Drôle d’objet que ce petit livre que nous propose Michel Maffesoli... Drôle d’objet pour un drôle de nom : l’écosophie. De quoi est-il question dans ces soixante-dix neuf pages ?

L’auteur nous présente son ouvrage comme une invitation à "prendre conscience qu’un autre esprit du temps est en gestation". Quel esprit ? Et pour prendre quelle place ? Celle d’un rationalisme qui, prenant le relais du texte biblique, a conduit à un mythe du Progrès, fondateur de la modernité et dont nous voyons aujourd’hui les limites. Ce fut l’apogée de la technique  dont le projet fut formulé par Descartes "devenir comme maître et possesseur de la nature". Mais ce projet ne représentait qu’une nouvelle instanciation du texte biblique qui décrivait dans la genèse un homme mis en position, par son créateur, de dominer la terre et les animaux. Mythe du Progrès qui désormais s’essouffle et entre en phase de déclin. Faut-il pour autant paniquer ? Michel Maffesoli ne le pense pas : "le déclin est l’indice d’une nouvelle genèse", genèse dont les linéaments sont posés dans ce Petit traité d’écosophie.

Ce nouvel esprit, à la différence du "progressisme" dont il vient prendre la place, ne scinde plus. A une pensée de l’opposition nature/homme, ainsi que d’une opposition des individus entre eux se substitue une recherche d’unité, une "invagination du sens", retour à l’essentielle nature des choses. L’écosophie est cette tendance qui ne parvient pas encore à se théoriser mais qui s’installe pourtant dans notre rapport quotidien au monde. Il n’y est pas question d’écologie, revendication politique qui reste encore dans cette logique de la séparation, mais bien d’une nouvelle manière d’être.
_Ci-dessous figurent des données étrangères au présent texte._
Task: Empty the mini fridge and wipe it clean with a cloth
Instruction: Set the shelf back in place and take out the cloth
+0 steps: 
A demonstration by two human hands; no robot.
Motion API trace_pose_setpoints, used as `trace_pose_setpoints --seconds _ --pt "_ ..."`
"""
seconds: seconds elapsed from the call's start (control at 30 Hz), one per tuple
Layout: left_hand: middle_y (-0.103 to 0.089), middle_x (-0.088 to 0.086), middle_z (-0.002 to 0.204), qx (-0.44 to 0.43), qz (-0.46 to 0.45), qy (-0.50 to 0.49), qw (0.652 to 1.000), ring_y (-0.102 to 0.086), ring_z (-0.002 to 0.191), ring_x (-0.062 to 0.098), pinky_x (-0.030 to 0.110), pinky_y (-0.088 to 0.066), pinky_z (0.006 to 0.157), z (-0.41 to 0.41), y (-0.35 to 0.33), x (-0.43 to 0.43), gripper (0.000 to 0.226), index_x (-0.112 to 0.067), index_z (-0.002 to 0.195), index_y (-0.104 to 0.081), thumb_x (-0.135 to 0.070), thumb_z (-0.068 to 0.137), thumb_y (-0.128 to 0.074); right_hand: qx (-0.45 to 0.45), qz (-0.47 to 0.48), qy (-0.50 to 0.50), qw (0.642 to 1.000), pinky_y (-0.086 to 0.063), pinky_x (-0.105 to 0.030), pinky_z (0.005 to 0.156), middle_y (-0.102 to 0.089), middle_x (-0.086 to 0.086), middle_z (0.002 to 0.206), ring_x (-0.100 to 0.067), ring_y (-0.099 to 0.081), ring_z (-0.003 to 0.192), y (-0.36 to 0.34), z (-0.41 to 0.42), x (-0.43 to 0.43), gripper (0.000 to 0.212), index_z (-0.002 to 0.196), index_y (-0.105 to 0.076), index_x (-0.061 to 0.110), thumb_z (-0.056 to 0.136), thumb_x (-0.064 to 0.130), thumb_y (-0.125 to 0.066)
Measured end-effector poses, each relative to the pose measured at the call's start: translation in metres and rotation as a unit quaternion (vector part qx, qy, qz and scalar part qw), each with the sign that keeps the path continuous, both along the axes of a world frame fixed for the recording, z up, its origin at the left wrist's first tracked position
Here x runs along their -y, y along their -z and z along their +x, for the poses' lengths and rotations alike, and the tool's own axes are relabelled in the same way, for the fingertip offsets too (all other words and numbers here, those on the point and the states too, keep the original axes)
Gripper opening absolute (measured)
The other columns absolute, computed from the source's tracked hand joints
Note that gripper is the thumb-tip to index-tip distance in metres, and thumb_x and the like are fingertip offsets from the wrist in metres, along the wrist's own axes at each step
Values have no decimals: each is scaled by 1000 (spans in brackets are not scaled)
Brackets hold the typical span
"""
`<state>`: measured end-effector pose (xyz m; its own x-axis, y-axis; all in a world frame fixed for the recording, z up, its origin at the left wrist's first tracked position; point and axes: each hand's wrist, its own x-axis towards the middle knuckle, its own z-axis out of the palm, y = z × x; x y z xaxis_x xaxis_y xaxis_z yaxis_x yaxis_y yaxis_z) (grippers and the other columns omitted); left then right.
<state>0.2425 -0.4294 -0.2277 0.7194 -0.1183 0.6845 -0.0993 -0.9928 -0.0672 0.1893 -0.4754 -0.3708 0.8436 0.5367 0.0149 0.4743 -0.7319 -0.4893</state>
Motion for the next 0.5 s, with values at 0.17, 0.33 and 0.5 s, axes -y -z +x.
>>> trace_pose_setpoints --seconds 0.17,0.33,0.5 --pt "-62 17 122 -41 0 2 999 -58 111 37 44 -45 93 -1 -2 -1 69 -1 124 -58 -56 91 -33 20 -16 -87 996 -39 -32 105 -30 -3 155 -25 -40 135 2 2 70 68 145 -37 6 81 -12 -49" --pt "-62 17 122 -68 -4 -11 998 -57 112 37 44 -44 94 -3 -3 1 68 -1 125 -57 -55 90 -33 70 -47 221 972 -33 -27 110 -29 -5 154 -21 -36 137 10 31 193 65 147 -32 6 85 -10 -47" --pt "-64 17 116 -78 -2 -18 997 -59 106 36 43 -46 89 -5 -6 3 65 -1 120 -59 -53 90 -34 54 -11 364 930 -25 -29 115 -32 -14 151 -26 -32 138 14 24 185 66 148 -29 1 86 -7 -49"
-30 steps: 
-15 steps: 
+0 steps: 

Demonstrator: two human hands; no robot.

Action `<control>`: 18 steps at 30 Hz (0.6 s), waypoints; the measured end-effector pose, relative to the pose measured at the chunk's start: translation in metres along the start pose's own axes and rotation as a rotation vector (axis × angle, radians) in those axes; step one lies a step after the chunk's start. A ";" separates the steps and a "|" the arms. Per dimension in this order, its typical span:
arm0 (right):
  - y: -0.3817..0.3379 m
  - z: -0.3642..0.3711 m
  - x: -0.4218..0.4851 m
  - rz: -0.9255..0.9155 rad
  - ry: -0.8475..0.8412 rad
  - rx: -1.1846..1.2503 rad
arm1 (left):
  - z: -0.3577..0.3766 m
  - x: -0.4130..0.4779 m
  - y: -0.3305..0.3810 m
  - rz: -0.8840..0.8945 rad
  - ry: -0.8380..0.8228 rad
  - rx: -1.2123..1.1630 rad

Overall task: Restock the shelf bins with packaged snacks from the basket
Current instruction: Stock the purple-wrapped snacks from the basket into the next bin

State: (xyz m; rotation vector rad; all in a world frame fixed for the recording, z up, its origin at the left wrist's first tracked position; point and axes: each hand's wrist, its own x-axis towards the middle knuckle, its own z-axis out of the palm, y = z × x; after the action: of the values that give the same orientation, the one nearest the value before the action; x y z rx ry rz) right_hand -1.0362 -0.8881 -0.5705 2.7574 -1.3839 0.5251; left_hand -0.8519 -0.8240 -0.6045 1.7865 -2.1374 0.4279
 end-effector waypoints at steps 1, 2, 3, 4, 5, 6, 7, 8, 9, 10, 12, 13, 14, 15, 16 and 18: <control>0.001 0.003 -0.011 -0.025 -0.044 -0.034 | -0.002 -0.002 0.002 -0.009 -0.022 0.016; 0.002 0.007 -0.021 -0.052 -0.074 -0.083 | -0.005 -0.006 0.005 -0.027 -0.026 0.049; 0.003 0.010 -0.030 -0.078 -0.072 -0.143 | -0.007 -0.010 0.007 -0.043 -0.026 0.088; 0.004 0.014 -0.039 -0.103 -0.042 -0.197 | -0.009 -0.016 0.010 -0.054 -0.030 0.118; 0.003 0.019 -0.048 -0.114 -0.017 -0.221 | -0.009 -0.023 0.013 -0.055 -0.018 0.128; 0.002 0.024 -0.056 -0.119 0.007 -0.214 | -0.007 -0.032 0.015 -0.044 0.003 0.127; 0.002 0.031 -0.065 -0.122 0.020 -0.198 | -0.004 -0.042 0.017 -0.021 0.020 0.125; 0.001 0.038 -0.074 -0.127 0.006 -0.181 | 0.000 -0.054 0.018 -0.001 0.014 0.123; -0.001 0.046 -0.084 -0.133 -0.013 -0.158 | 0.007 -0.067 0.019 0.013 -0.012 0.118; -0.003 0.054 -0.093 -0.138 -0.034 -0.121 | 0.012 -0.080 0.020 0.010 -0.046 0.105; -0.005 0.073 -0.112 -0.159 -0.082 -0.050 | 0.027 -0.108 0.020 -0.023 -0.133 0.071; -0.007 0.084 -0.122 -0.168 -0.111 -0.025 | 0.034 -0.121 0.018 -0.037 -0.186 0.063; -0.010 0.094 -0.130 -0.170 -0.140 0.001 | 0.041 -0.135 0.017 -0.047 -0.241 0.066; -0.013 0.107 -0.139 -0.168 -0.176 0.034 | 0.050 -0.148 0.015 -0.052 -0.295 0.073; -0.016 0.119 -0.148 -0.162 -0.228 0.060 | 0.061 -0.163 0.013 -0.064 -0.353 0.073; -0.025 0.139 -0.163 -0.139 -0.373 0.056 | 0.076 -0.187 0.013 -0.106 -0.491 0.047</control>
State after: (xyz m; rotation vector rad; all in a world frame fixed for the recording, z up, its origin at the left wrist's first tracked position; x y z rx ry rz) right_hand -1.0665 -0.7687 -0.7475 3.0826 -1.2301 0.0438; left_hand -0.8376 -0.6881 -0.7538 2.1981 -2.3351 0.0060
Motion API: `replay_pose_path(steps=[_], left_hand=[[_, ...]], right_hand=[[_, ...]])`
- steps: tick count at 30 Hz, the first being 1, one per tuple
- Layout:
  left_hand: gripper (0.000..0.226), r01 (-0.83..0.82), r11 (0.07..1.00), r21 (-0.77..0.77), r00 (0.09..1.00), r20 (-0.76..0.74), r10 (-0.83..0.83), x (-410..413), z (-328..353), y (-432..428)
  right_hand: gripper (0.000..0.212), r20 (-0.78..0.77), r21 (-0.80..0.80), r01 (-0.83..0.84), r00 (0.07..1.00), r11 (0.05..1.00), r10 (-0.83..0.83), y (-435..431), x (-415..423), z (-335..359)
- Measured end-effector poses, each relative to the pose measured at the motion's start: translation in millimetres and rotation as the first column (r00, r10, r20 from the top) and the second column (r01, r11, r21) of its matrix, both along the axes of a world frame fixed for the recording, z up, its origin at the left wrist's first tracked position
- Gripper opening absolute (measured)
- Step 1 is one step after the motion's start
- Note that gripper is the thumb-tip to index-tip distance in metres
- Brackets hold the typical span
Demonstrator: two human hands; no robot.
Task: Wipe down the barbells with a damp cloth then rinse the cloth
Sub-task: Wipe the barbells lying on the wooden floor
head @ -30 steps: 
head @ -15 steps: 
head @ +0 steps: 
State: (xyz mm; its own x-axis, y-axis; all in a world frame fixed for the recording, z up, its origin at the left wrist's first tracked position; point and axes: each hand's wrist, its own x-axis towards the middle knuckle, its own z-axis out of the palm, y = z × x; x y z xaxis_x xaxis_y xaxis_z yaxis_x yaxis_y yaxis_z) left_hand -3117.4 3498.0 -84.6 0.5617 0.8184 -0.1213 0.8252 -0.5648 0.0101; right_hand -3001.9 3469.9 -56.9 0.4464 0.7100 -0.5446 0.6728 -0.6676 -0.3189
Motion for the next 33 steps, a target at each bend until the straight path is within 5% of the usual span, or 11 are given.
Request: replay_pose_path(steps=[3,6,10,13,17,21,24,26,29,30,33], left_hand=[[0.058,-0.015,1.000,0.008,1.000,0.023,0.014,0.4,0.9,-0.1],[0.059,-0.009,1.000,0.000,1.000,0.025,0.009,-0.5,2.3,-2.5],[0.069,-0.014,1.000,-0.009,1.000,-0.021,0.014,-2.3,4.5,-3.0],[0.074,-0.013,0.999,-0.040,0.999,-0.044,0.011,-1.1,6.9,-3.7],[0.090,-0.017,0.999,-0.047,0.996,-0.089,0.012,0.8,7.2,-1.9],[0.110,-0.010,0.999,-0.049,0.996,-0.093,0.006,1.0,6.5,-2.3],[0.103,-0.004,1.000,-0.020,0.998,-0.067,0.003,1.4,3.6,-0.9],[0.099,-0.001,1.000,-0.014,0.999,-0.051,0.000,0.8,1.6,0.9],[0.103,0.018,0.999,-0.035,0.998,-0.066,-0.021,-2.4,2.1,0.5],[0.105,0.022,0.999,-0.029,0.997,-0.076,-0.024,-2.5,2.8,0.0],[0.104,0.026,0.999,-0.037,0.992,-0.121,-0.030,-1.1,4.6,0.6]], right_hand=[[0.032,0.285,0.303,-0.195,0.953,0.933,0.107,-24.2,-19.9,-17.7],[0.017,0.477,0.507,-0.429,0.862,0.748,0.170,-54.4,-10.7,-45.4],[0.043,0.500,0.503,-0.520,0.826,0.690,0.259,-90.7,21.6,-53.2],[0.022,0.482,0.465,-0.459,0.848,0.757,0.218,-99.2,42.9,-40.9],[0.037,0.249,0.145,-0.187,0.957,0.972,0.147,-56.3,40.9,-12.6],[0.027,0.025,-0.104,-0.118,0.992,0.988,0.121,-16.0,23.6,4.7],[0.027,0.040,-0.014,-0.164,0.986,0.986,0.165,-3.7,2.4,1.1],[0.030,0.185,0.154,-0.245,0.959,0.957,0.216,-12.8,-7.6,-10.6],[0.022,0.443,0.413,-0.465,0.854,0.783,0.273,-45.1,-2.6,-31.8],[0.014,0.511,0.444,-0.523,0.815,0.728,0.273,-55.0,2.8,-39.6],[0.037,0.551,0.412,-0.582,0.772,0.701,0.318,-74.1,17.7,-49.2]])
Drôle d’objet que ce livre à l’énergie débordante, à l’enthousiasme communicatif. Sans doute essentiel, en période de crise où le catastrophisme et le cynisme sont les maîtres mots, ce petit traité (très court et agréable à lire) permet d’ouvrir des horizons alors que tout semble bouché. Il y a dans ses pages un optimisme qui fait du bien en temps de grisaille, une invitation à penser le monde à nouveaux frais.

Ce travail est-il pour autant exempt de toute critique ? Difficile à catégoriser (mais est-ce là une critique ?), on ne sait pas vraiment d’où Michel Maffesoli nous parle. Il ne s’agit pas d’une rigoureuse (et pesante) étude sociologique (quand bien même l’auteur est sociologue professeur en université), il y aurait plus là une prospective philosophique qui restera encore à approfondir par la suite. Mais on peut se demander si cette prospective, tout en critiquant à juste titre le mythe du Progrès, ne se laisse pas prendre à un mythe de la pureté originelle de la nature qui est également courant en philosophie. Dans cette écosophie Michel Maffesoli ne se contente pas de décrire un phénomène en court, il l’appelle de ses vœux et abandonne par là la sacro-sainte neutralité du sociologue. En adoptant cette attitude, il ouvre une question qu’il n’affronte pas ici : comment fonder cette idée de pureté sans remplacer un mythe par un autre ?

Critique qui ne doit pas détourner de l’essentiel : ce livre est un appel à penser, et il y réussit fort bien. "Ces lignes s’adressent à ceux qui ne se contentent pas d’écouter mais savent entendre" nous avertit l’auteur. Sortir d’une lecture avec des questions en tête et des doutes, c’est en sortir grandi. Il faut savoir gré aux personnes qui acceptent de nous prendre sur leurs épaules.